• **Required work**: Once you reach the line containing "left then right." in the data below, restate each line word for word up to and including the one containing "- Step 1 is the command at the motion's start".

(Stored items)
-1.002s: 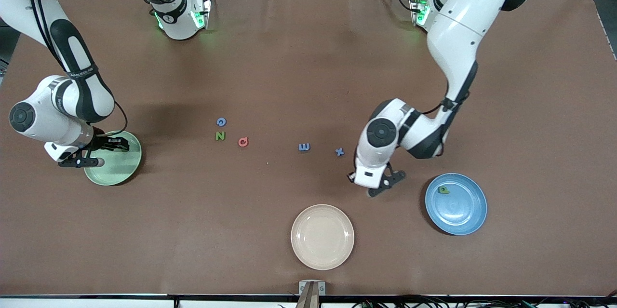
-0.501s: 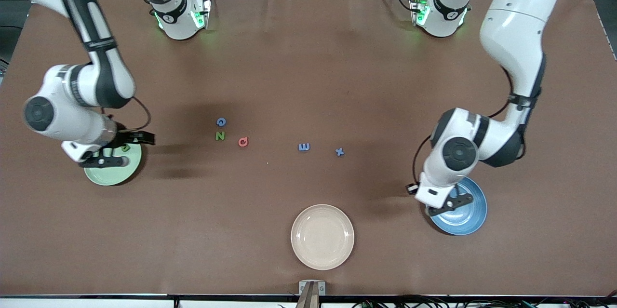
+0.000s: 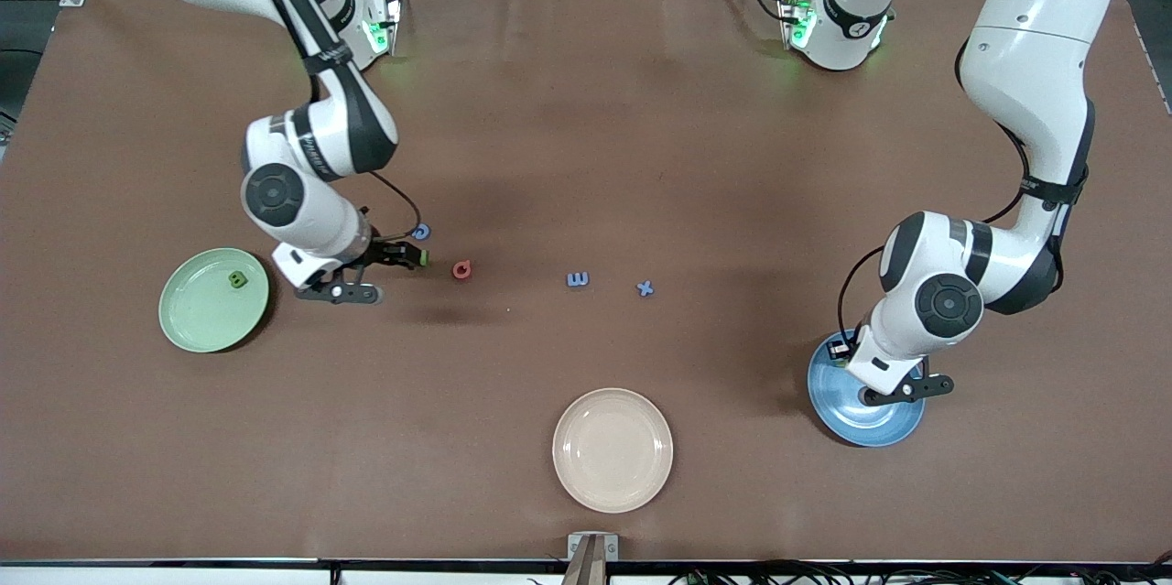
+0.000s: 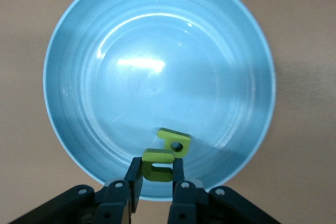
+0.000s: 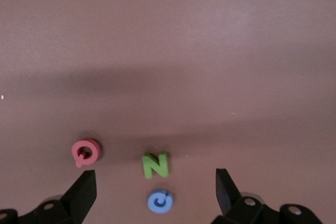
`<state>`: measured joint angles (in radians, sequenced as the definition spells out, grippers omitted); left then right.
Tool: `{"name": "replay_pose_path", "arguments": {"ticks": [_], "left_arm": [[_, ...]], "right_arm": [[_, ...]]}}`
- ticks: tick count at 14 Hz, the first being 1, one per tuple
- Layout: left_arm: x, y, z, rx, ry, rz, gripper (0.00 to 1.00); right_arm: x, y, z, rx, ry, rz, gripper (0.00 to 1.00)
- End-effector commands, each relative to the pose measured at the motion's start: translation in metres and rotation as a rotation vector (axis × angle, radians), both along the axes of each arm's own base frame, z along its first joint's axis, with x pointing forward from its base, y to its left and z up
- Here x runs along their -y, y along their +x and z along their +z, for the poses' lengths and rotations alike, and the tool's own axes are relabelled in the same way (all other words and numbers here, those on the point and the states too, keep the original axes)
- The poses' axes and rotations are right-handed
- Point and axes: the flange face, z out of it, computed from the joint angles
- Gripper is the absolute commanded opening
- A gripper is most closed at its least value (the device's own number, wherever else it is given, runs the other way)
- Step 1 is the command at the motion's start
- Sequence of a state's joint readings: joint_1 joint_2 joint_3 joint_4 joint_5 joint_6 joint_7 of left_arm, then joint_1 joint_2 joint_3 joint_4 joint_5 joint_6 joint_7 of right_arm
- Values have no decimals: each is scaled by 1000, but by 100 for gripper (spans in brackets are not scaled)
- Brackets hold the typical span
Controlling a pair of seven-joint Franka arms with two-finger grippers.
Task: Sort upper and lower case letters into plates
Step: 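Grasp the x with the left gripper while the right gripper grasps the N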
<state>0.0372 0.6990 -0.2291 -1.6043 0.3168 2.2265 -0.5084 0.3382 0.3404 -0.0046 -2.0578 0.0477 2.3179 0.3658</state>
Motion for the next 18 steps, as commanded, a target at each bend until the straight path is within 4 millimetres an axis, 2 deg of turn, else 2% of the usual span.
{"name": "replay_pose_path", "arguments": {"ticks": [1, 2, 3, 4, 8, 10, 12, 15, 16, 18], "left_arm": [[-5, -1, -5, 11, -7, -6, 52], [-5, 0, -3, 13, -12, 2, 84], [3, -1, 0, 14, -14, -3, 100], [18, -3, 6, 17, -27, -4, 100], [112, -28, 27, 2, -118, 119, 100], [157, -50, 20, -20, -129, 99, 100], [209, -74, 17, -26, -123, 97, 100], [268, -104, 10, -11, -137, 125, 99], [288, -115, 6, -4, -151, 120, 98], [309, -130, -7, 8, -167, 137, 95]], "right_arm": [[4, -7, -30, 24, 7, -15, 100], [-1, -14, -36, 37, 10, -4, 100], [-6, -22, -43, 39, 10, 9, 100], [-8, -25, -46, 44, 11, 16, 100], [-6, -40, -65, 57, 12, 38, 100], [-15, -51, -70, 57, 12, 60, 100], [-17, -52, -71, 57, 11, 72, 100], [-15, -51, -72, 57, 14, 142, 100], [-15, -52, -73, 54, 14, 155, 100], [-13, -51, -75, 51, 14, 170, 100]]}}
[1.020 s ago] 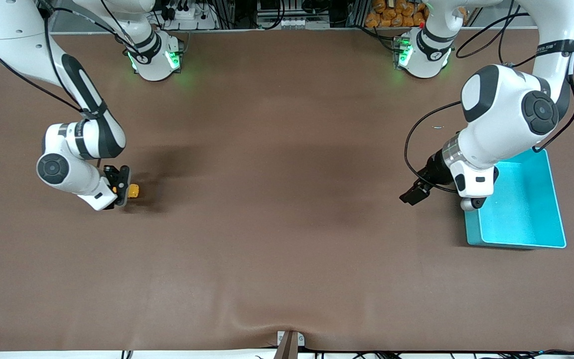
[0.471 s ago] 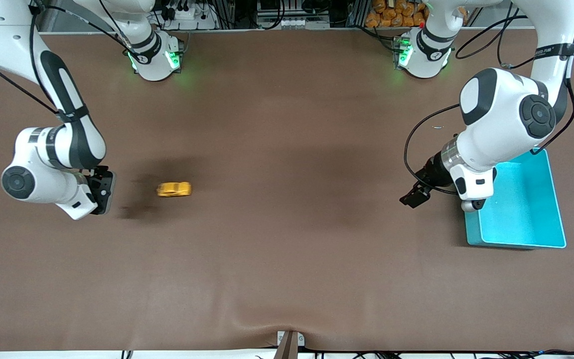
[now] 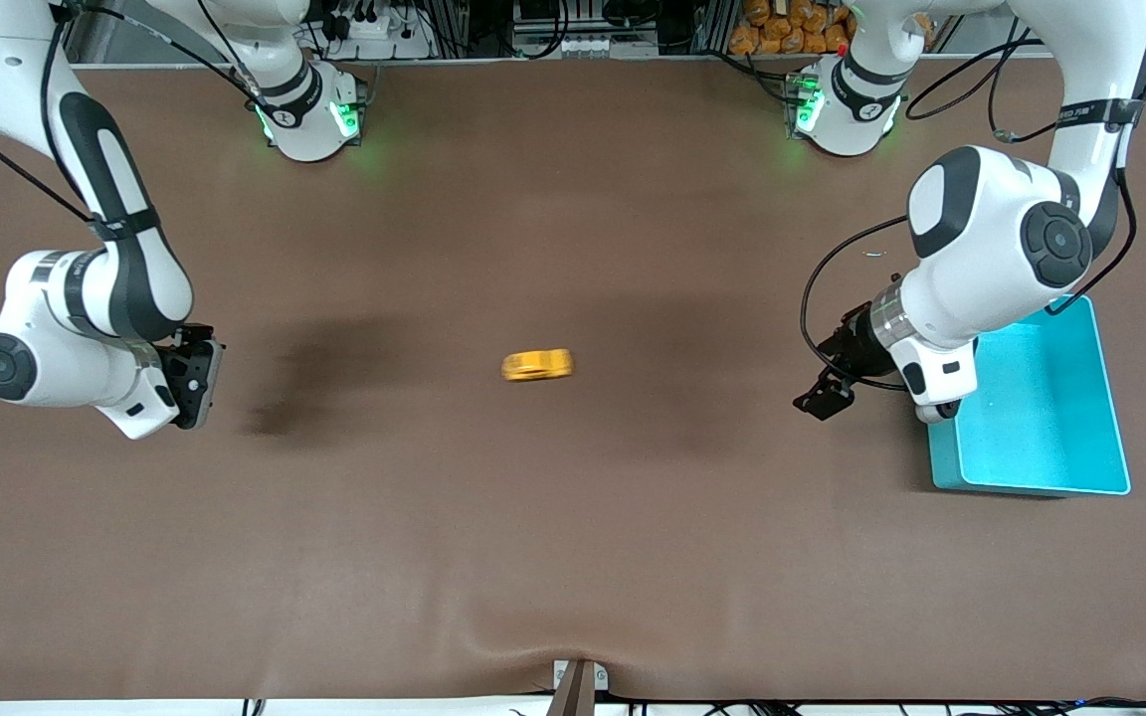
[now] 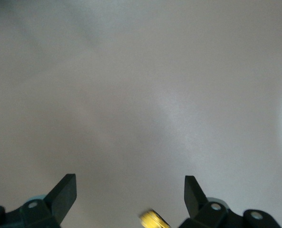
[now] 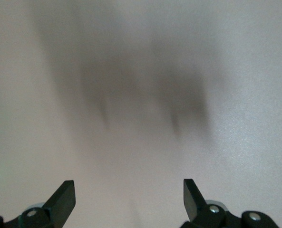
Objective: Wind and store yellow beetle car
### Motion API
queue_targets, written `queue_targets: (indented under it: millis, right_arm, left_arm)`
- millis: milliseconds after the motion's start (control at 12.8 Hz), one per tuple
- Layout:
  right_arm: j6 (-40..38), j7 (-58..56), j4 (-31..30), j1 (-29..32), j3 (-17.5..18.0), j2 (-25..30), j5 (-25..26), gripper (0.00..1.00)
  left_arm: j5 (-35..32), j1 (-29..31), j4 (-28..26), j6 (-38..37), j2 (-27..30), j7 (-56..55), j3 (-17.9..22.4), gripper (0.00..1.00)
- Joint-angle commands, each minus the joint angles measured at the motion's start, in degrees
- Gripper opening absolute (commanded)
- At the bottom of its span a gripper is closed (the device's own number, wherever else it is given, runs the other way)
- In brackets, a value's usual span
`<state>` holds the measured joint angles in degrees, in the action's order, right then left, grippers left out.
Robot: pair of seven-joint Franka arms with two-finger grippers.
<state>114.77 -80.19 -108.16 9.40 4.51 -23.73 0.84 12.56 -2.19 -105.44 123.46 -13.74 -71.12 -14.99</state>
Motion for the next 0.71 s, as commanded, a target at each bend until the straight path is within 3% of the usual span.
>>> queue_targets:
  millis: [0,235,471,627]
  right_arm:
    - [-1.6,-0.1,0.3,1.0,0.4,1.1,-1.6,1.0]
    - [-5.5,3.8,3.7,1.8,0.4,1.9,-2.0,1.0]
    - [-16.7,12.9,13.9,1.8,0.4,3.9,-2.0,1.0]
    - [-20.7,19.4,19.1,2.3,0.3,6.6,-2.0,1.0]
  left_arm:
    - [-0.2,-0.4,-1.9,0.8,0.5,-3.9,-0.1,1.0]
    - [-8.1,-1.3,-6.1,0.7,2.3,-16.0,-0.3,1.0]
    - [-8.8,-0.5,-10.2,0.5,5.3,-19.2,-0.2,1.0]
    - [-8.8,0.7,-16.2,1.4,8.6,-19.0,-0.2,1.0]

• **Response to this task**:
`<state>`: measured joint angles (in radians, sequenced as the definition spells out, grippers omitted); left then right.
Tool: `{"name": "replay_pose_path", "arguments": {"ticks": [_], "left_arm": [[_, ...]], "right_arm": [[_, ...]]}}`
- ticks: tick count at 14 Hz, the first being 1, one per tuple
- Layout: left_arm: x, y, z, rx, ry, rz, gripper (0.00 to 1.00); right_arm: x, y, z, rx, ry, rz, gripper (0.00 to 1.00)
- End-effector commands, each relative to the pose measured at the motion's start: translation in metres and rotation as a rotation vector (axis × angle, radians), both along the axes of each arm's own base frame, z along its first joint's axis, with x pointing forward from its base, y to its left and z up
- Here x runs along their -y, y along their +x and z along their +z, for the poses' lengths and rotations alike, and the tool's own axes are relabelled in the same way (all other words and numbers here, those on the point and the states too, keep the original axes)
- The poses' axes and rotations are right-handed
- Point and axes: the flange face, z out of it, computed from the joint angles
- Gripper is the absolute commanded opening
- A gripper is most closed at its least value (the device's own number, wherever else it is given, runs the other way)
- Step 1 is the command at the motion's start

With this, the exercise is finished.